Friday, November 18, 2005

More about searching

More about searching

Searching your web site has never been easier--an introduction to search methods. (From Linux Journal #70, February 2000)

The CGI (``common gateway interface'') standard was originally designed to allow users to run programs via the Web, which would otherwise be available only on the server. Thus, the first CGI programs were simple interfaces to grep and finger, which received their inputs from an HTML form and sent the HTML-formatted output to the user's browser.

CGI programs, and server-side programs in general, have become more sophisticated since then. However, one application is as useful now as it was in the past: the ability to search through a web site for documents containing a particular word or string.

While search sites (now called ``portals'') make it possible to browse through a large collection of pages spread out over a number of servers, the CGI programs handling the search have an easier job. They have to go through files only on the local server, producing a list of URLs matching the user's request.

This month, we will look at how to implement several different types of search programs. While these programs might not compete successfully with ht://Dig and Webglimpse, they do offer some insight into how these sorts of programs work, and the trade-offs programmers must make when writing such software.

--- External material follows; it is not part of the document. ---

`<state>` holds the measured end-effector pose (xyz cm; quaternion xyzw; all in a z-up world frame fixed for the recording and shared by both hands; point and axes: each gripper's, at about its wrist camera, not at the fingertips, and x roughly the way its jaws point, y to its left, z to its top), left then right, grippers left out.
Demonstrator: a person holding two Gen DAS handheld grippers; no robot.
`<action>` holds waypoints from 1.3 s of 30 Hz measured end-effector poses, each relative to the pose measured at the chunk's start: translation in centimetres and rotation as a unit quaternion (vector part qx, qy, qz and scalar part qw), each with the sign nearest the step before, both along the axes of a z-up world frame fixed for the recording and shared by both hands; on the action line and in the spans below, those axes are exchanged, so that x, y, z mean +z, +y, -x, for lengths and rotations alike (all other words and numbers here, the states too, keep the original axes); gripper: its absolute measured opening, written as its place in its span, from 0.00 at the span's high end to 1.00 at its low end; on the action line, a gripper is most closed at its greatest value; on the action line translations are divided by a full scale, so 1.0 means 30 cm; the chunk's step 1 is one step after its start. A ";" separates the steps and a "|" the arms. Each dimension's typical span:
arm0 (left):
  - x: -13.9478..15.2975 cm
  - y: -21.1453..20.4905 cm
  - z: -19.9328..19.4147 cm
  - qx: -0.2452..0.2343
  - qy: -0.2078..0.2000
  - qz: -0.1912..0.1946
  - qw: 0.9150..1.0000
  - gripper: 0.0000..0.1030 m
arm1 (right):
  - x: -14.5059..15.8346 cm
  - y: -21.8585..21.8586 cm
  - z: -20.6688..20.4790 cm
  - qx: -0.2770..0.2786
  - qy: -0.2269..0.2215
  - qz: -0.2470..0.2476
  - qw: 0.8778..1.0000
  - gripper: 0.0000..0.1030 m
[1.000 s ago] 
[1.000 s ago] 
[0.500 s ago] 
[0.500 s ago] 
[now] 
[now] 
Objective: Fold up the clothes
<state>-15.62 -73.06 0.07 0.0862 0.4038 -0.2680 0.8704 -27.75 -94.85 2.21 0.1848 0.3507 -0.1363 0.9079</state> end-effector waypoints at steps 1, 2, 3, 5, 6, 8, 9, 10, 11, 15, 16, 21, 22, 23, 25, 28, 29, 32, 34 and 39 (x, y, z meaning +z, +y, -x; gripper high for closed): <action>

Simple Command-Line Search

Perl has long been my favorite language for writing server-side programs. This is in no small part due to its strong text-handling capabilities. Perl comes with a rich regular-expression language that makes it easy to find one piece of text inside another.

For example, the following one-line program prints any line of test.txt containing the word ``foo'':

perl -ne 'print if m/foo/' test.txt
The -n switch tells Perl not to print lines by default, and the -e switch allows us to insert a program between the single quotes ('). We instruct Perl to print any line in which the m// (match) operator finds the search string. We can accomplish the same thing inside of a program, as shown in Listing 1.

Listing 1

Of course, the above program searches for a single pattern (the string ``foo'') inside of a single file (test.txt). We can generalize the program more by using an empty <>, rather than iterating over . An empty <> iterates through each element of @ARGV (the array containing command-line arguments), assigning each one in turn to the scalar $ARGV. If there are no command-line arguments, then <> expects to receive input from the user. Listing 2 is a revised version of the above program, which searches through multiple files for the string ``foo''. Notice how this version of the program prints the file name as well as the matching line. Since $_ already contains a newline character, we need not put one at the end of the print statement. Listing 2 could be rewritten in a single line of Perl with the following:

perl -ne 'print "$ARGV: $_" if m/foo/;' *
Listing 2

Finally, we can make our simple search a bit more sophisticated by allowing the user to name the pattern, as well as the files. Listing 3 takes the first command-line argument, removing it from @ARGV and putting it in $pattern. To tell Perl that $pattern will not change, and that it should compile the search pattern only a single time, we use m// with the /o option.

Listing 3

Thus, to search for the pattern f.[aeiou] in all of the files with a ``txt'' extension, we would use:

 ./simple-search-3.pl "f.[aeiou]" *.txt
Sure enough, every line containing an f, followed by any character, followed by a vowel is printed on the screen, preceded by a file name.

File::Find

The above would be a good skeleton for our web-based search if all documents on a web site were stored in a single directory. However, the opposite is normally the case: most web sites put files in a number of different directories. A good search program must traverse the entire web hierarchy, searching through each file in each directory.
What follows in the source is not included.